== Segment start ==

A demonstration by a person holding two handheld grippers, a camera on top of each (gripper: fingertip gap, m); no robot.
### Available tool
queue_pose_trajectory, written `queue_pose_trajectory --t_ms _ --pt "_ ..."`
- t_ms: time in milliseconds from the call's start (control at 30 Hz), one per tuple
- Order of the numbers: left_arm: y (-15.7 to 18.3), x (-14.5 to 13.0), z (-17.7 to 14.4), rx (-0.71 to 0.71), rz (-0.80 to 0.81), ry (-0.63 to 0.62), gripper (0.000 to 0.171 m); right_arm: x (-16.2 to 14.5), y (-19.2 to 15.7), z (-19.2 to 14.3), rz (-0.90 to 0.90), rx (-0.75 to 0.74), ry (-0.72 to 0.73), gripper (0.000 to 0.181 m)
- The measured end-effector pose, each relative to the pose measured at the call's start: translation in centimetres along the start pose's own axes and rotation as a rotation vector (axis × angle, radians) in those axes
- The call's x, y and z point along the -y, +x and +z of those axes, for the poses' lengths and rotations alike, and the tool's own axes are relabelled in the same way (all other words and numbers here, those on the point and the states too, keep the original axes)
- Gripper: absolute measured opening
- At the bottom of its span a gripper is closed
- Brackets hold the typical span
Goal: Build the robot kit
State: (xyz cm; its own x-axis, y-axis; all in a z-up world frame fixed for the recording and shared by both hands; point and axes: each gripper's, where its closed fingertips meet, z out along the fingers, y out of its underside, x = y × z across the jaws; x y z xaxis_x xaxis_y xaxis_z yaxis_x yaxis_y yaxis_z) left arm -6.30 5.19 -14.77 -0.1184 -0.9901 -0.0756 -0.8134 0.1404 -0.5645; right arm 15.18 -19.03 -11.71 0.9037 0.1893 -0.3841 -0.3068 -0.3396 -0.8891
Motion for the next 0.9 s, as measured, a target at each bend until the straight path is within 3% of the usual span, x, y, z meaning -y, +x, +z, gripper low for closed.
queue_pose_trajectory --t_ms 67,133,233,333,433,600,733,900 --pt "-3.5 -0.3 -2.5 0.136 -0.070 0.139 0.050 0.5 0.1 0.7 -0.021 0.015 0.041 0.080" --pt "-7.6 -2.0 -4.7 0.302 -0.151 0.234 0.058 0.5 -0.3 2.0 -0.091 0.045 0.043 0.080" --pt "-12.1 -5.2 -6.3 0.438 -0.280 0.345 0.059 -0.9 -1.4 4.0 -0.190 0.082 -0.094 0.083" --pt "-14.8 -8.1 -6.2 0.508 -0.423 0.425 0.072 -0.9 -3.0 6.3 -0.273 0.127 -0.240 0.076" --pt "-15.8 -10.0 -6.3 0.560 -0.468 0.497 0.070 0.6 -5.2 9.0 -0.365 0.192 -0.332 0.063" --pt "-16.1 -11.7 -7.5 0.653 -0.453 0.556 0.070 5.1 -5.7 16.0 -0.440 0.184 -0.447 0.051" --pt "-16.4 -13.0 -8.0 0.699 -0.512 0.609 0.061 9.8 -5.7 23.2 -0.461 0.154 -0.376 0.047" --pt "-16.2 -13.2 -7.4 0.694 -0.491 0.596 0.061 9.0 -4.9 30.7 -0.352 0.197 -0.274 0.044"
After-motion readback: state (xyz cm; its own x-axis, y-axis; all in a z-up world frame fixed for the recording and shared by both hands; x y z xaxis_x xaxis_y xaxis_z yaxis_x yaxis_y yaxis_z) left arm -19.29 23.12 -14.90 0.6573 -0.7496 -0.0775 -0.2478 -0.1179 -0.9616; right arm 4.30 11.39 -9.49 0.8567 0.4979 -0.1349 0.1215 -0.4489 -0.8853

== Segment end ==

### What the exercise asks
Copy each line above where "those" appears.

### Reply to the exercise
- The measured end-effector pose, each relative to the pose measured at the call's start: translation in centimetres along the start pose's own axes and rotation as a rotation vector (axis × angle, radians) in those axes
- The call's x, y and z point along the -y, +x and +z of those axes, for the poses' lengths and rotations alike, and the tool's own axes are relabelled in the same way (all other words and numbers here, those on the point and the states too, keep the original axes)

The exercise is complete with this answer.